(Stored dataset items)
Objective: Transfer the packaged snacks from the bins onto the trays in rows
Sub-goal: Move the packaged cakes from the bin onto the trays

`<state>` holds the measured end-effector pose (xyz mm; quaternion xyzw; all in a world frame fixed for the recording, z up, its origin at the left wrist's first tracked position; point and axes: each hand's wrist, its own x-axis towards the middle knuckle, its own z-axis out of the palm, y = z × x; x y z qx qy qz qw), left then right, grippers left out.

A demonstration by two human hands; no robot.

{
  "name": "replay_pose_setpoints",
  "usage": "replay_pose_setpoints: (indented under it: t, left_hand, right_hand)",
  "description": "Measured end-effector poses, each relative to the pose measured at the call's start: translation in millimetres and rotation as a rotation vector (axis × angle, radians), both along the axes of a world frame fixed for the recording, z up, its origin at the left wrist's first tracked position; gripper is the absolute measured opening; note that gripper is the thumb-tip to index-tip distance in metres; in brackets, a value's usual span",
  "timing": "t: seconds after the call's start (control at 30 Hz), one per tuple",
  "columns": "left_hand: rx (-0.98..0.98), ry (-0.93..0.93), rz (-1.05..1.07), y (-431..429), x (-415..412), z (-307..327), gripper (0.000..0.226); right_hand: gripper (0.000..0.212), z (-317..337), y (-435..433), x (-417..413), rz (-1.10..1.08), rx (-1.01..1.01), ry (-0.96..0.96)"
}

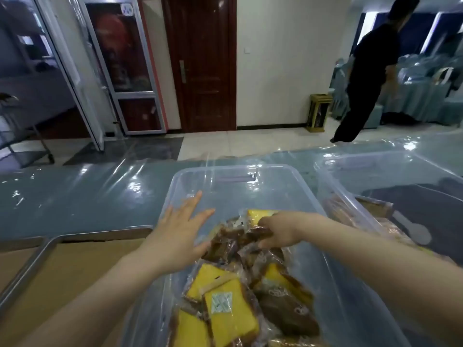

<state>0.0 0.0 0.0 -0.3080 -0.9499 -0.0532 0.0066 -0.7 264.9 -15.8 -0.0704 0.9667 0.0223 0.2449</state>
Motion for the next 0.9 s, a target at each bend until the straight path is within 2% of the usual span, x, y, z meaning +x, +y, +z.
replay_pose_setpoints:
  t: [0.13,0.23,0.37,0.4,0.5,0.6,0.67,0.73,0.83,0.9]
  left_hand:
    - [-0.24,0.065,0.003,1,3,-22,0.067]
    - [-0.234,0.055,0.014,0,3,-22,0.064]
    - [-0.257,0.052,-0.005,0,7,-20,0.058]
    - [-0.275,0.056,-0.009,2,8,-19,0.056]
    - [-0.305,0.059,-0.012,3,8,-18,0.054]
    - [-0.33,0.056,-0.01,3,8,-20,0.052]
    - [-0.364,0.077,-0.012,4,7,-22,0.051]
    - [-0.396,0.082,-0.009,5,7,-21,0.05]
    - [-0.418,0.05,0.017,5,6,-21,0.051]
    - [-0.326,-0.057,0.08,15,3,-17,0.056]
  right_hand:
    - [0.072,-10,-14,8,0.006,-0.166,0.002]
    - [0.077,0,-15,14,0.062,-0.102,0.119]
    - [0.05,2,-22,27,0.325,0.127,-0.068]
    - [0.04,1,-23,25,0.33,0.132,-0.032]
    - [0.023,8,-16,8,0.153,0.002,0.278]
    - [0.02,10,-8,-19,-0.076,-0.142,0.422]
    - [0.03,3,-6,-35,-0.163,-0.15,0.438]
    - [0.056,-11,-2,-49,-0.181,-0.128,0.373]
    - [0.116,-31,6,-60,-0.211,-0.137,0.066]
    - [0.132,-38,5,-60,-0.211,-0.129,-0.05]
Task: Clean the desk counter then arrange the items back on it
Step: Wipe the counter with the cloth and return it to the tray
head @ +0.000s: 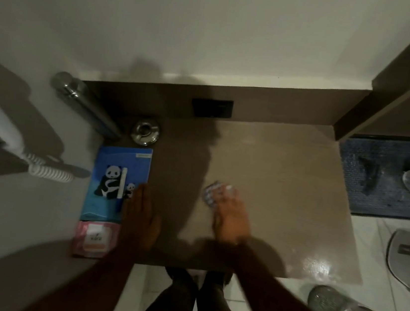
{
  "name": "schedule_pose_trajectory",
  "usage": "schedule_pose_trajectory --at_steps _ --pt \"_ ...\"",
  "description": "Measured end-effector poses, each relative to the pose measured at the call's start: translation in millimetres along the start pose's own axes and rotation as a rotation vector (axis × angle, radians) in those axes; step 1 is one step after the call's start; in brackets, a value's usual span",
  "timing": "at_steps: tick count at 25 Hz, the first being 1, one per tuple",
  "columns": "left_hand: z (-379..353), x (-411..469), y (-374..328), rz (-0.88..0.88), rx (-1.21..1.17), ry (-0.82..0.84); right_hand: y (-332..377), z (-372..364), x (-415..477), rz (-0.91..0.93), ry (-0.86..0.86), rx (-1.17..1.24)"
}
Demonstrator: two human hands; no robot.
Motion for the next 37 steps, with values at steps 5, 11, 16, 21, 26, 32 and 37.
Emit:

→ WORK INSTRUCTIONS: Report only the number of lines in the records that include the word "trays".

→ SOLUTION: 2